Exercise: Starting at the line that contains "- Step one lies" and stopping after the line that contains "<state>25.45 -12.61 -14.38", transcribe the listing below exactly; do not include any pictures.

Dataset content:
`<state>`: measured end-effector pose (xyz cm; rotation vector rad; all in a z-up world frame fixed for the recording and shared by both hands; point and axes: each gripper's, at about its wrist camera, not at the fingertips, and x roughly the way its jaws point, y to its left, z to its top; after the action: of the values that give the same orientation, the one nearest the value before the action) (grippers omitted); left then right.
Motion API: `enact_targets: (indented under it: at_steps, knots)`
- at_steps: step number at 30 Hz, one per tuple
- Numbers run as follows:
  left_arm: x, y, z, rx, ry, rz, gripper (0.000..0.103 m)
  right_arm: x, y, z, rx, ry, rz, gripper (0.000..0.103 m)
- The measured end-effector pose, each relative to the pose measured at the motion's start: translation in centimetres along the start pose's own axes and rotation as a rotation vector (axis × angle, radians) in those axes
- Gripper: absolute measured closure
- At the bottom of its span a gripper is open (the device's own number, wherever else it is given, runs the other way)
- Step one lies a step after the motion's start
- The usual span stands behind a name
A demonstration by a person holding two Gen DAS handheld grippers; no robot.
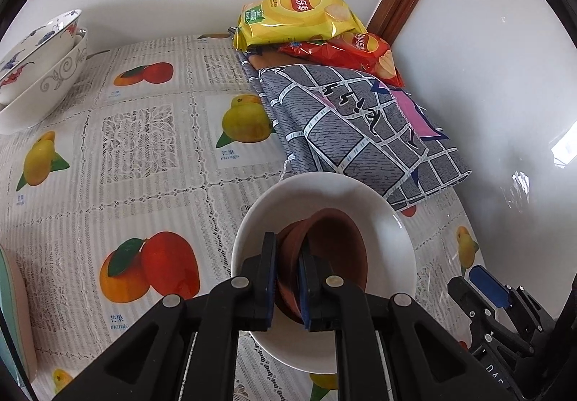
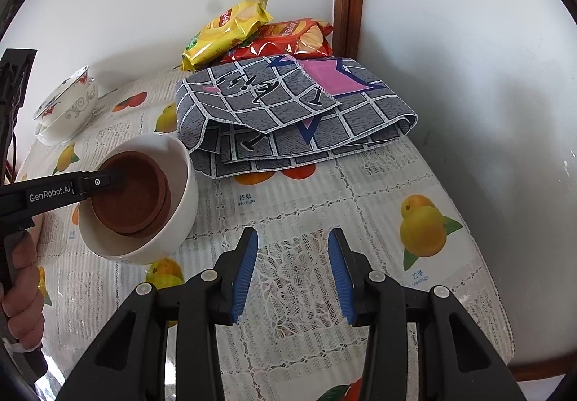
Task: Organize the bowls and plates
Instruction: 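Open the left gripper and close it on the white bowl rim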
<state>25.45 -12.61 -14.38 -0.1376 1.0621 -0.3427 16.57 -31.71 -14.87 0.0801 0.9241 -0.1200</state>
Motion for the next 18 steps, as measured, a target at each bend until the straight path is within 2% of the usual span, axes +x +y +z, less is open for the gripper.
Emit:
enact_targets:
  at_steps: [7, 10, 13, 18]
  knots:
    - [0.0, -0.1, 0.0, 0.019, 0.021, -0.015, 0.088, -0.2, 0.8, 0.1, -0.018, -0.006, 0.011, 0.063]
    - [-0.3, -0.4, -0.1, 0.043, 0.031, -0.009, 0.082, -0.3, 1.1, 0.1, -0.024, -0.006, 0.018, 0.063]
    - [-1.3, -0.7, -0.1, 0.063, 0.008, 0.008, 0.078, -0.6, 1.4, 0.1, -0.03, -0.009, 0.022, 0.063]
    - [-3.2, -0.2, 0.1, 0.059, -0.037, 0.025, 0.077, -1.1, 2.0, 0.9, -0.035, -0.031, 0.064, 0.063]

Exercise result:
- Step one lies a step after the motion's start
- The usual span stands behind a name
A demonstration by a person holding two Gen DAS handheld grippers; no robot.
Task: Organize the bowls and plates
Instruction: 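Open the left gripper and close it on the white bowl rim
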<state>25.45 -12.61 -14.38 -0.1376 1.0621 -0.3427 16.57 -31.71 -14.87 0.0801 0.9241 -0.1200</state>

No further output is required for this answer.